At the bottom left is the strict consensus network, the full CUN, of both trees. Most internal nodes (alternative LCAs) in the trees (ABC, ABCD, AD, DE) are not represented by a single node in the full CUN but by a set of parallel edge bundles (dotted lines). Nonetheless, each edge set represents a branch (clade) in one or both trees – a full CUN depicts all topological alternatives in the two trees. We can extract sets of congruent splits, and reconstruct the two trees in the process.

But since the nodes in the full CUN are not (alternative) LCAs but just connections of (parallel) edges, we cannot interpret this (bottom left) graph as a phylogenetic network. However, the CUN depicted in M&W does do this: we start in the root and walk from node to node along the branches (arrows) until we end up with an explicit phylogenetic network (bottom right). This includes an edge that is not found in any of the trees, a 'false' edge (ABCD-ABC: violet, fat line), while also missing an edge found in one tree (ABCD-BC).

EUN in comparison to a full CUN for M&W's example. The 'false' ABCD-ABC edge
is replaced by a ABCD-BC edge resulting in a phylogenetic network that has
only edges seen in the two phylogenetic trees.

The false ABCD-ABC edge is replaced by an ABCD-BC edge, and ABC is reconnected directly to the root.

An implicit assumption and reason to reduce CUNs into EUNs is that the topological ambiguity in the two trees represents reticulation evolution (eg. hybridization): the trees indicate that the LCA of taxa B and C evolved from the LCA of A to C and the LCA of A to D, but the LCA of A to D is not ancestral to the LCA of A to C. This, however, appears quite strange from an evolutionary point of view.

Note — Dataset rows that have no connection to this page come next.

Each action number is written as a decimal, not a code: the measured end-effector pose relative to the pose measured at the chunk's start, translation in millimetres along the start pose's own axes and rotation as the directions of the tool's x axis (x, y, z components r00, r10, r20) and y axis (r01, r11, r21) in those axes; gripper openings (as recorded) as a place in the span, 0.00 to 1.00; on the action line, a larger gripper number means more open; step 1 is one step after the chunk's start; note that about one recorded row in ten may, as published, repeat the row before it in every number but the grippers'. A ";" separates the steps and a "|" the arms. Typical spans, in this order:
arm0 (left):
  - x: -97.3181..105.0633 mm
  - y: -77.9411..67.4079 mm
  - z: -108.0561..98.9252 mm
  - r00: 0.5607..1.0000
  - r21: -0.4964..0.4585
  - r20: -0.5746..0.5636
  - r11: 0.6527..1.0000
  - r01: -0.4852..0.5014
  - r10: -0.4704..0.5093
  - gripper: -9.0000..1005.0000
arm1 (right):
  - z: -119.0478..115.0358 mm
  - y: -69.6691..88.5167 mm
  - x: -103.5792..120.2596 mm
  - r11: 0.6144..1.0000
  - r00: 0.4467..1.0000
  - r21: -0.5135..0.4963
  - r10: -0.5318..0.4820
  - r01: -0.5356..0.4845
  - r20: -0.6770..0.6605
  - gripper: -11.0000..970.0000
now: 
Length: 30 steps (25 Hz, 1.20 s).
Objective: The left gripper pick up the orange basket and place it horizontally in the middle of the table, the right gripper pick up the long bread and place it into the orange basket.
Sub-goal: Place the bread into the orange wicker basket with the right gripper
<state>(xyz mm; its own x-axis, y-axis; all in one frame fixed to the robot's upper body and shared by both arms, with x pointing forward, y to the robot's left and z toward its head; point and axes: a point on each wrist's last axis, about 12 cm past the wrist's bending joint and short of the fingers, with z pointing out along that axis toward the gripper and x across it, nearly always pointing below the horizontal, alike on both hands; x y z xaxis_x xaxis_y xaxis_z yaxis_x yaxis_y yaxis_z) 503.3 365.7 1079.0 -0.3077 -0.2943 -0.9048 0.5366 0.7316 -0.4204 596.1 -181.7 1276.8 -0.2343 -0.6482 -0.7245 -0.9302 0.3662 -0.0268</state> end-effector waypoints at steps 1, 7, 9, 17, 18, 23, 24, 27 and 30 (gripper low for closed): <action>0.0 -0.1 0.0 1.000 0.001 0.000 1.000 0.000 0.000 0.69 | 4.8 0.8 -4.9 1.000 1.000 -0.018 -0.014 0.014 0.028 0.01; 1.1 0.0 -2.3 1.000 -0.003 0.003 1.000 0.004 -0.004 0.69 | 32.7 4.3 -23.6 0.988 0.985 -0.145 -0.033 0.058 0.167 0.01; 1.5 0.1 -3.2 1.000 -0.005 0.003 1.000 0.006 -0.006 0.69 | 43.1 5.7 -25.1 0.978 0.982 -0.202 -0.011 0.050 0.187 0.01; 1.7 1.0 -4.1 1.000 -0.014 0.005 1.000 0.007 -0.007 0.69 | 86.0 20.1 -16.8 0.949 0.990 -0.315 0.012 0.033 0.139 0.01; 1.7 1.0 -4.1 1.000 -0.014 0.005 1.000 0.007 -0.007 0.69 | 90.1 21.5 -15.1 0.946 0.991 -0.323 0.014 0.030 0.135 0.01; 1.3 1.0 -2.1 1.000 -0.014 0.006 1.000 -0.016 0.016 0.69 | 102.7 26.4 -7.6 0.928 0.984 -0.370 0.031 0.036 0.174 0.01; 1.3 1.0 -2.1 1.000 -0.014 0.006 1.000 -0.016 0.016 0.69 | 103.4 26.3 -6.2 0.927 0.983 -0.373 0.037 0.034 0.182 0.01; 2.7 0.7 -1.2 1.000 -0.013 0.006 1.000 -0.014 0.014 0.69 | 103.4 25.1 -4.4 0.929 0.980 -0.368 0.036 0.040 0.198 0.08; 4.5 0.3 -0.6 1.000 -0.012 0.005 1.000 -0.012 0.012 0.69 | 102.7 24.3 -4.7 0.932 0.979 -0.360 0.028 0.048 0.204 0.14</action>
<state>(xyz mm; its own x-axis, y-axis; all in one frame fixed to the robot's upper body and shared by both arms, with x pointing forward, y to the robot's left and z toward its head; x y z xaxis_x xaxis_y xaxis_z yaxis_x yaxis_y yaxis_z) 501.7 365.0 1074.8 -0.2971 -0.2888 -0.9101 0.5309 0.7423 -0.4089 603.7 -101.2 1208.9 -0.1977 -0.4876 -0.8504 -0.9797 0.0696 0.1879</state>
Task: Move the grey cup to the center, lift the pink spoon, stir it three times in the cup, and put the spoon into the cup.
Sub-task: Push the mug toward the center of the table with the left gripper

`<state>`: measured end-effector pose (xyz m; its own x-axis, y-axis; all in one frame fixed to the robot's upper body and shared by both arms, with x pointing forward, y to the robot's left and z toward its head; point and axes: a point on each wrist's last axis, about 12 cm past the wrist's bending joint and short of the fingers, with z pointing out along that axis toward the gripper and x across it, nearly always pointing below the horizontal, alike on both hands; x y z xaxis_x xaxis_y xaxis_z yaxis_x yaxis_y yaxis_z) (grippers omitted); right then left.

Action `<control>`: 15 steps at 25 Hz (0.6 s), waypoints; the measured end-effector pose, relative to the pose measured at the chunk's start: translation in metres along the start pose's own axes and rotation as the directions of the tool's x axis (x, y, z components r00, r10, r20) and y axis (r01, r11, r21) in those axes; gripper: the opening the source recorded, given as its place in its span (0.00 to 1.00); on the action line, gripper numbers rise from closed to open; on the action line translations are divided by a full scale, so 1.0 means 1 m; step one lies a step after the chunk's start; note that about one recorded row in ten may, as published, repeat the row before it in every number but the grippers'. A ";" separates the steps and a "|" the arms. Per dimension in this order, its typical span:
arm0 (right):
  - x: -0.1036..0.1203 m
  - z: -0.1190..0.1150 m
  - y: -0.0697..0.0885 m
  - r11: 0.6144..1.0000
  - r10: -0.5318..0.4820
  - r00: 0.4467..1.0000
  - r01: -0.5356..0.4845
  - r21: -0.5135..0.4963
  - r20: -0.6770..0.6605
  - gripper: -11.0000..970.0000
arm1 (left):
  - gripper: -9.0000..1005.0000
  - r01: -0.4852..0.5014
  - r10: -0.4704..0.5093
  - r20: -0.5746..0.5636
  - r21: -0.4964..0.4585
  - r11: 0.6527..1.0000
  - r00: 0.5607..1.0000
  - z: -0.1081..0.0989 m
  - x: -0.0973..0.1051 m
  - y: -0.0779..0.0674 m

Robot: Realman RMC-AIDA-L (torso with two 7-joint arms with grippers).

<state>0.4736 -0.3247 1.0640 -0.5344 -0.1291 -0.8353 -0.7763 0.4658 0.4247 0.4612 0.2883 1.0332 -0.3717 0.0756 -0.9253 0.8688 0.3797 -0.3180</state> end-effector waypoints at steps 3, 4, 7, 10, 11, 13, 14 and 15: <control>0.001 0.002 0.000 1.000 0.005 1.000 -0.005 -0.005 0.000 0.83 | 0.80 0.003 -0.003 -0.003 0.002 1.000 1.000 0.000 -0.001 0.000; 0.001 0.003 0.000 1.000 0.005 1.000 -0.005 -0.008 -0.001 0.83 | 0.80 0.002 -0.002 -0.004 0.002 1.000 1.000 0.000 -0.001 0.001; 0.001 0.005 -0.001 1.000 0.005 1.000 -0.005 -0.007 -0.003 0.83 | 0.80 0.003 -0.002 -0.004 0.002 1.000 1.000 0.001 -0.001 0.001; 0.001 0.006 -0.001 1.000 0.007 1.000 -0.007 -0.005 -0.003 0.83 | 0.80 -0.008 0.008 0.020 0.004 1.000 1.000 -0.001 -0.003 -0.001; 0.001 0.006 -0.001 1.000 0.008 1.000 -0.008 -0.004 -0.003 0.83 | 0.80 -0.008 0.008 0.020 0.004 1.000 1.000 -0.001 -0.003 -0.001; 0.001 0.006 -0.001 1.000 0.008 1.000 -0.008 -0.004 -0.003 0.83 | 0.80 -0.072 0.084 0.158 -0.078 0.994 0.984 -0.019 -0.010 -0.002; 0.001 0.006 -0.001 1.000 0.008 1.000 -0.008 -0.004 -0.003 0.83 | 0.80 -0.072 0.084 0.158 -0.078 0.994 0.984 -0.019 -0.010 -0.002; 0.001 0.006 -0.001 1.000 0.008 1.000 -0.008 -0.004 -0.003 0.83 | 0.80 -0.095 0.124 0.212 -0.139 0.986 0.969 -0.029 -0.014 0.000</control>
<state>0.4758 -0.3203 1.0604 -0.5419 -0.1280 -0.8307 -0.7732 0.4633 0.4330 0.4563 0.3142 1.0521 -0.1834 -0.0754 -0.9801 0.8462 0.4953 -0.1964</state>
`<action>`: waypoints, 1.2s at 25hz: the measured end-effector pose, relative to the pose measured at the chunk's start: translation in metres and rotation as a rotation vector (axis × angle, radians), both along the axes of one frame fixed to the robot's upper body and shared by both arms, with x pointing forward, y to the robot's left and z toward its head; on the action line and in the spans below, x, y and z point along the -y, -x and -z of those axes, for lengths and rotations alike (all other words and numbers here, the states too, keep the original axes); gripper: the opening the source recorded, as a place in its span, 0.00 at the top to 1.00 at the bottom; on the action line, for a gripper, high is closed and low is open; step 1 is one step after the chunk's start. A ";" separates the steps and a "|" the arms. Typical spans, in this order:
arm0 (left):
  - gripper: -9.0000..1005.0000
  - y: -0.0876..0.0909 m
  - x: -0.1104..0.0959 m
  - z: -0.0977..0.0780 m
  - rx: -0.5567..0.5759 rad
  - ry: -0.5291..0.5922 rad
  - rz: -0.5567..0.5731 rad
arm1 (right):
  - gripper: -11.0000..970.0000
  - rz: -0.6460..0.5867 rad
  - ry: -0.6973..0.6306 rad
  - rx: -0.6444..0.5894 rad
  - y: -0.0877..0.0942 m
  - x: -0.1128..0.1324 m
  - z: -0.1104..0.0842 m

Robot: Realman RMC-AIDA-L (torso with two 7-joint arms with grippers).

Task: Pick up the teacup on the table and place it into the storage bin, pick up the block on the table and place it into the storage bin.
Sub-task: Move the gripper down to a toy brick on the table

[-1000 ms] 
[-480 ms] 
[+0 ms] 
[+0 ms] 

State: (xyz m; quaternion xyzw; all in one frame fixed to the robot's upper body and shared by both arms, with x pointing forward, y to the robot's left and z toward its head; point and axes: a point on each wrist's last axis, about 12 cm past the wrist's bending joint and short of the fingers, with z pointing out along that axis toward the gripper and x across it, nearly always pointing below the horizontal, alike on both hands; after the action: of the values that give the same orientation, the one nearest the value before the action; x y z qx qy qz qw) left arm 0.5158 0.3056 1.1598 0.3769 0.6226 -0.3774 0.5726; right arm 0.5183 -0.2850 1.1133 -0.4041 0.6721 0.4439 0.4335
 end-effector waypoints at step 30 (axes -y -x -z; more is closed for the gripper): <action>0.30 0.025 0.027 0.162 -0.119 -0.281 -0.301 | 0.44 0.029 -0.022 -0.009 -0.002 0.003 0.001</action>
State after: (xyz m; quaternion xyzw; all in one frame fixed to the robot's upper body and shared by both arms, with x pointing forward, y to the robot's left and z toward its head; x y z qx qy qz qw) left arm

A simple explanation for the conflict between the two trees would be that D is a hybrid of the lineage leading to A, which is the sister of B + C, and E.

A simple evolutionary scenario explaining the difference between the two conflicting trees:
A is the paternal, and E the maternal donor of the hybrid D.

As shown in tis figure, the LCA of A to D equals the LCA of A to C (depicted as two different nodes in the EUN), and the LCA of A+D and D+E are just (the precursors of) A and E . Taxon D is related to the ABC clade because the paternal donor has been A, plus to the E lineage via its mother.

This leads us to a principal question: do we want to reduce CUNs, which are splits graphs depicting all splits in a set of trees, ie. competing topological alternatives, to directed phylogenetic networks at all? The EUN has fewer edges (and nodes) than the CUN, but it still is an overly complex graph even for potentially very simple evolutionary scenarios.

On the Mesquite discussion group, a question was asked whether EUNs should be implemented as a means to quickly investigate conflict between trees. The answer to that question is: no. Consensus networks (CUNs) will be more than sufficient, since they are splits-based not node-based.

One application of EUNs may be ancestral state reconstruction. Character progression could be modeled the same way as it currently is along trees. Instead of viewing the nodes as actual LCAs in a reticulation scenario, one could consider them as competing alternative LCAs, and use the results of the ancestral state reconstruction along the EUN, to make a choice among alternatives, or simply to compare different evolutionary scenarios in the same graph.